------ Information provided ------

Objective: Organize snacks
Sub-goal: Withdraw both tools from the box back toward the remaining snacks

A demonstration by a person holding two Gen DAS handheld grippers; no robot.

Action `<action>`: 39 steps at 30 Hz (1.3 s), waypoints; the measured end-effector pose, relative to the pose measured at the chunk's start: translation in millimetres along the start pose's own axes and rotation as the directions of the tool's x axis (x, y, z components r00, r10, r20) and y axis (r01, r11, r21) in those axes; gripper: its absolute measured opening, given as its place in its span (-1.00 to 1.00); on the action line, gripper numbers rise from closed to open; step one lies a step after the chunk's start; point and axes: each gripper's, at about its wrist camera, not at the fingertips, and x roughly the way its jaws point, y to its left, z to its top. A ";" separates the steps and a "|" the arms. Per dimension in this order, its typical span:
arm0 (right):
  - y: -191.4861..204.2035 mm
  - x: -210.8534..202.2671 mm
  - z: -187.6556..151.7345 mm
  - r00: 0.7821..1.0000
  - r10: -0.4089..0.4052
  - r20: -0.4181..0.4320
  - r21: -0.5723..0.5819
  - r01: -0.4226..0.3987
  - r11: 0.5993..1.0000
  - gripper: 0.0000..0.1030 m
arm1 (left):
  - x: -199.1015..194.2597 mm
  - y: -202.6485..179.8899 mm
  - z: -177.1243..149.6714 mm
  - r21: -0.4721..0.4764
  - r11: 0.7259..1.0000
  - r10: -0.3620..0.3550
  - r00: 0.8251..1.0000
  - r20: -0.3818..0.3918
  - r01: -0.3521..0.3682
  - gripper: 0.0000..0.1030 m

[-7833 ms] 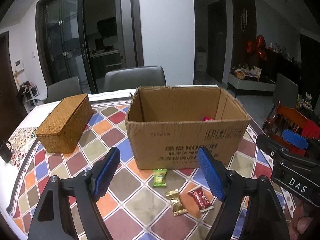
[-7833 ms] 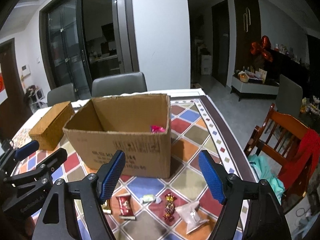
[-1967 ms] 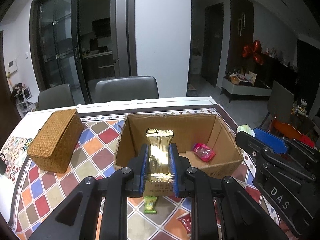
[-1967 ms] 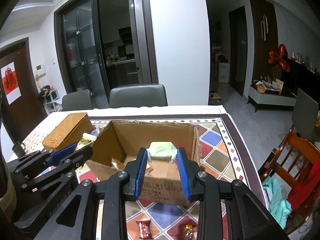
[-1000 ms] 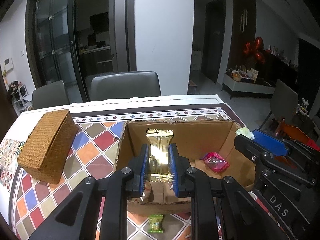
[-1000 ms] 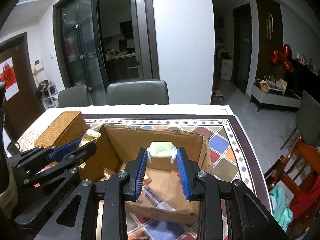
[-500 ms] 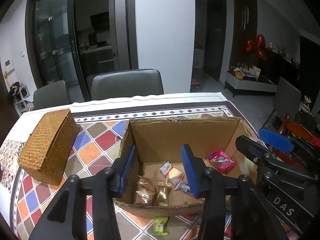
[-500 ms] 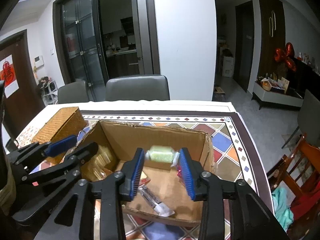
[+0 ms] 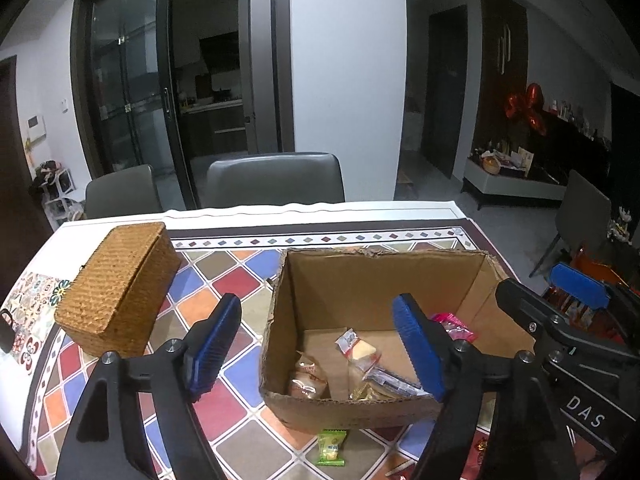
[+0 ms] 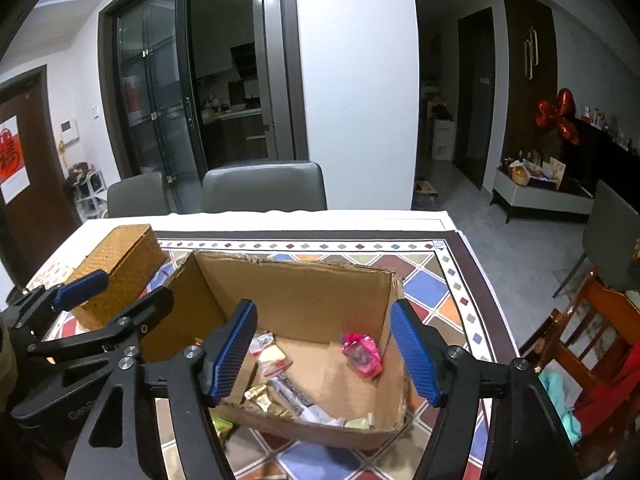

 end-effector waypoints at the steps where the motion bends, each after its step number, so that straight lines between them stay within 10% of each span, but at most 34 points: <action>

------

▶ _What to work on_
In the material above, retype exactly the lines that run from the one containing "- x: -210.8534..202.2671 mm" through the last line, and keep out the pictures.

▶ _Task solution_
  - x: -210.8534..202.2671 mm
  - z: -187.6556..151.7345 mm
  - r00: 0.7821..1.0000
  - r10: -0.4089..0.4052
  - r20: -0.4181..0.4320
  - r21: -0.5723..0.5819
  - r01: -0.4226..0.3987
  - r11: 0.5993..1.0000
  - gripper: 0.0000..0.1030 m
arm1 (left):
  - x: -199.1015..194.2597 mm
  - y: -202.6485..179.8899 mm
  - z: -177.1243..149.6714 mm
  - r21: -0.4721..0.4764
  - r11: 0.7259..1.0000
  - r10: -0.3620..0.3550
  - r00: 0.8251..1.0000
  - r20: -0.3818..0.3918
  - r01: -0.3521..0.3682
  - gripper: 0.0000..0.1030 m

[-7833 ms] 
[-7833 ms] 
[-1967 ms] 
[-1967 ms] 
[-1000 ms] 
[-1000 ms] 
[-500 ms] 
[-500 ms] 
[+0 ms] 
[+0 ms] 

 end-effector waypoints at the steps where the motion bends, each after its step number, so that straight lines between them stay within 10% of each span, but at most 34 points: <action>

This exercise has been worked through to completion.